Without the images, repeat every line of the listing exactly.

-------- GIVEN MATERIAL --------

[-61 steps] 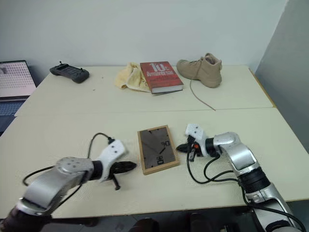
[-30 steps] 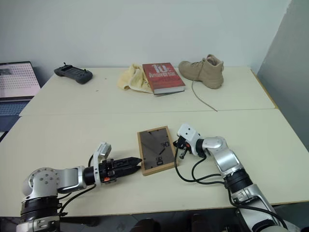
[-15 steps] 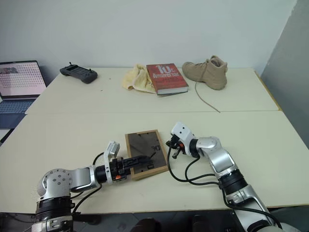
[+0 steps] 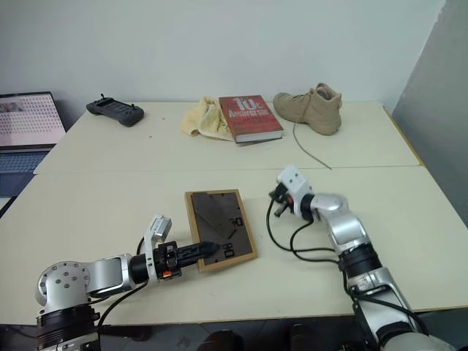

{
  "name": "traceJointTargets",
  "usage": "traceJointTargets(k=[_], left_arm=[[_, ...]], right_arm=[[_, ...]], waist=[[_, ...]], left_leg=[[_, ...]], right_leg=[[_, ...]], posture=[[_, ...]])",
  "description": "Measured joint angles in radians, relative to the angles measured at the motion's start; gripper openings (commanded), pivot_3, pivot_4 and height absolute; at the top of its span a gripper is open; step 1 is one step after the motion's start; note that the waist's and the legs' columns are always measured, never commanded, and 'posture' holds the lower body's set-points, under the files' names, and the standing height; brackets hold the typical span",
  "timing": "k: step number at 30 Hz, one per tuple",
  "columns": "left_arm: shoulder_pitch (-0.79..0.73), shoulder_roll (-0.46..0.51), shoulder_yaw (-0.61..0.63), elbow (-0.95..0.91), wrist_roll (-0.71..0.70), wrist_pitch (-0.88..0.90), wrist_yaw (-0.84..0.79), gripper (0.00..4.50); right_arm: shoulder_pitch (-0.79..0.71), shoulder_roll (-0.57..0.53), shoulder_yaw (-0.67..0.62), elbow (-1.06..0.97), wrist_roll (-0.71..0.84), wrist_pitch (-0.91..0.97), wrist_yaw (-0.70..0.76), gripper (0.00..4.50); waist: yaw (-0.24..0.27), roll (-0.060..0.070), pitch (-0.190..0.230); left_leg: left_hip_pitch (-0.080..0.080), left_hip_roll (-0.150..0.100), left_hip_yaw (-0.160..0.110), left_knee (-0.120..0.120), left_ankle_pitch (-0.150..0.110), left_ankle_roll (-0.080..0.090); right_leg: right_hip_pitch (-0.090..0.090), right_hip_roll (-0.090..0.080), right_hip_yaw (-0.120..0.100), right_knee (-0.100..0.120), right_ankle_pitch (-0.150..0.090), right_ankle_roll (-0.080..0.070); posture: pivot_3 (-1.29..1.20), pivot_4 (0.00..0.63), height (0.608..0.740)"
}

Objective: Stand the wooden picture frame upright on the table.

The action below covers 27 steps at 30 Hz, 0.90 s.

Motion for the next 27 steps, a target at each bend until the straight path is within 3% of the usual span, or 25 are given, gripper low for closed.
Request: traceJointTargets(k=[4,9,14,18,22,27], left_arm=[[-0.102,0.023,-0.001,0.008,0.013,-0.048,0.027,1.35],[-0.226,0.089,-0.016,0.005,0.011,-0.098,0.001,1.35],[-0.278,0.143,-0.085,0.005,0.013,-0.139,-0.065,1.35],[-0.303,0.178,-0.121,-0.004,0.026,-0.167,-0.103,1.35],[-0.303,0.207,-0.139,-0.004,0.039,-0.184,-0.115,1.35],[-0.305,0.216,-0.146,-0.002,0.028,-0.180,-0.154,1.35]], right_arm=[[-0.092,-0.009,-0.096,-0.104,0.174,0.128,0.092,1.17],[-0.132,-0.051,-0.089,-0.211,0.339,0.305,0.248,2.47],[-0.183,0.002,-0.053,-0.148,0.354,0.322,0.259,3.44],[-0.264,0.073,-0.034,-0.038,0.330,0.250,0.255,4.48],[-0.310,0.103,-0.035,0.050,0.320,0.197,0.285,4.48],[-0.294,0.094,-0.015,-0.032,0.373,0.264,0.362,4.48]], waist=[[0.001,-0.003,0.002],[-0.003,-0.003,0.002],[-0.016,-0.003,0.002],[-0.018,-0.003,0.002],[-0.017,-0.003,0.003],[-0.013,-0.003,0.003]], left_leg=[[-0.001,0.001,-0.001,0.000,0.000,0.000],[-0.003,0.001,0.000,0.000,0.000,0.000],[-0.004,0.001,0.000,0.000,0.001,-0.001],[-0.005,0.001,0.000,0.000,0.002,-0.003],[-0.008,0.001,0.000,0.000,0.002,-0.003],[-0.011,0.001,-0.001,0.001,0.002,-0.003]], right_leg=[[0.000,0.000,-0.001,0.000,0.000,0.000],[-0.001,0.000,0.000,-0.002,0.000,0.000],[-0.003,0.000,0.000,-0.001,0.000,0.000],[-0.005,0.001,0.001,-0.001,0.000,0.000],[-0.007,0.001,0.000,-0.001,0.000,0.000],[-0.009,0.000,-0.001,-0.001,0.000,0.000]], posture=[[0.00,0.150,0.740],[0.00,0.150,0.740],[0.00,0.150,0.740],[0.00,0.150,0.740],[0.00,0.150,0.740],[0.00,0.150,0.740]])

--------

▶ **WRITTEN RESPONSE**:
[-61 steps] 
[-30 steps] 
[-15 steps] 
[+0 steps] 

{
  "name": "traceJointTargets",
  "usage": "traceJointTargets(k=[_], left_arm=[[_, ...]], right_arm=[[_, ...]], waist=[[_, ...]], left_leg=[[_, ...]], right_leg=[[_, ...]], posture=[[_, ...]])",
  "description": "Measured joint angles in radians, relative to the angles measured at the motion's start; gripper openings (commanded), pivot_3, pivot_4 and height absolute; at the top of its span a gripper is open; step 1 is one step after the motion's start; note that the waist's and the legs' columns are always measured, never commanded, and 'posture' holds the lower body's set-points, under the files' names, and the standing height; brackets hold the typical span",
  "timing": "k: step number at 30 Hz, one per tuple",
  "columns": "left_arm: shoulder_pitch (-0.79..0.73), shoulder_roll (-0.46..0.51), shoulder_yaw (-0.61..0.63), elbow (-0.95..0.91), wrist_roll (-0.71..0.70), wrist_pitch (-0.88..0.90), wrist_yaw (-0.84..0.79), gripper (0.00..4.50); right_arm: shoulder_pitch (-0.79..0.71), shoulder_roll (-0.57..0.53), shoulder_yaw (-0.67..0.62), elbow (-1.06..0.97), wrist_roll (-0.71..0.84), wrist_pitch (-0.91..0.97), wrist_yaw (-0.70..0.76), gripper (0.00..4.50); waist: yaw (-0.24..0.27), roll (-0.060..0.070), pitch (-0.190..0.230); left_leg: left_hip_pitch (-0.080..0.080), left_hip_roll (-0.150..0.100), left_hip_yaw (-0.160..0.110), left_knee (-0.120..0.120), left_ankle_pitch (-0.150..0.110), left_ankle_roll (-0.080..0.090); right_leg: right_hip_pitch (-0.090..0.090), right_hip_roll (-0.090..0.080), right_hip_yaw (-0.120..0.100), right_knee (-0.100..0.120), right_ankle_pitch (-0.150..0.090), right_ankle_roll (-0.080..0.070); posture: pivot_3 (-1.29..1.20), pivot_4 (0.00..0.63), height (0.608..0.740)"
}

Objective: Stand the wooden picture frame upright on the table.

The action below covers 27 steps at 30 Hz, 0.90 s.

Motion for the next 27 steps, a target at each bend until the straight path is within 3% of the usual span, or 25 are given, gripper low for closed.
Request: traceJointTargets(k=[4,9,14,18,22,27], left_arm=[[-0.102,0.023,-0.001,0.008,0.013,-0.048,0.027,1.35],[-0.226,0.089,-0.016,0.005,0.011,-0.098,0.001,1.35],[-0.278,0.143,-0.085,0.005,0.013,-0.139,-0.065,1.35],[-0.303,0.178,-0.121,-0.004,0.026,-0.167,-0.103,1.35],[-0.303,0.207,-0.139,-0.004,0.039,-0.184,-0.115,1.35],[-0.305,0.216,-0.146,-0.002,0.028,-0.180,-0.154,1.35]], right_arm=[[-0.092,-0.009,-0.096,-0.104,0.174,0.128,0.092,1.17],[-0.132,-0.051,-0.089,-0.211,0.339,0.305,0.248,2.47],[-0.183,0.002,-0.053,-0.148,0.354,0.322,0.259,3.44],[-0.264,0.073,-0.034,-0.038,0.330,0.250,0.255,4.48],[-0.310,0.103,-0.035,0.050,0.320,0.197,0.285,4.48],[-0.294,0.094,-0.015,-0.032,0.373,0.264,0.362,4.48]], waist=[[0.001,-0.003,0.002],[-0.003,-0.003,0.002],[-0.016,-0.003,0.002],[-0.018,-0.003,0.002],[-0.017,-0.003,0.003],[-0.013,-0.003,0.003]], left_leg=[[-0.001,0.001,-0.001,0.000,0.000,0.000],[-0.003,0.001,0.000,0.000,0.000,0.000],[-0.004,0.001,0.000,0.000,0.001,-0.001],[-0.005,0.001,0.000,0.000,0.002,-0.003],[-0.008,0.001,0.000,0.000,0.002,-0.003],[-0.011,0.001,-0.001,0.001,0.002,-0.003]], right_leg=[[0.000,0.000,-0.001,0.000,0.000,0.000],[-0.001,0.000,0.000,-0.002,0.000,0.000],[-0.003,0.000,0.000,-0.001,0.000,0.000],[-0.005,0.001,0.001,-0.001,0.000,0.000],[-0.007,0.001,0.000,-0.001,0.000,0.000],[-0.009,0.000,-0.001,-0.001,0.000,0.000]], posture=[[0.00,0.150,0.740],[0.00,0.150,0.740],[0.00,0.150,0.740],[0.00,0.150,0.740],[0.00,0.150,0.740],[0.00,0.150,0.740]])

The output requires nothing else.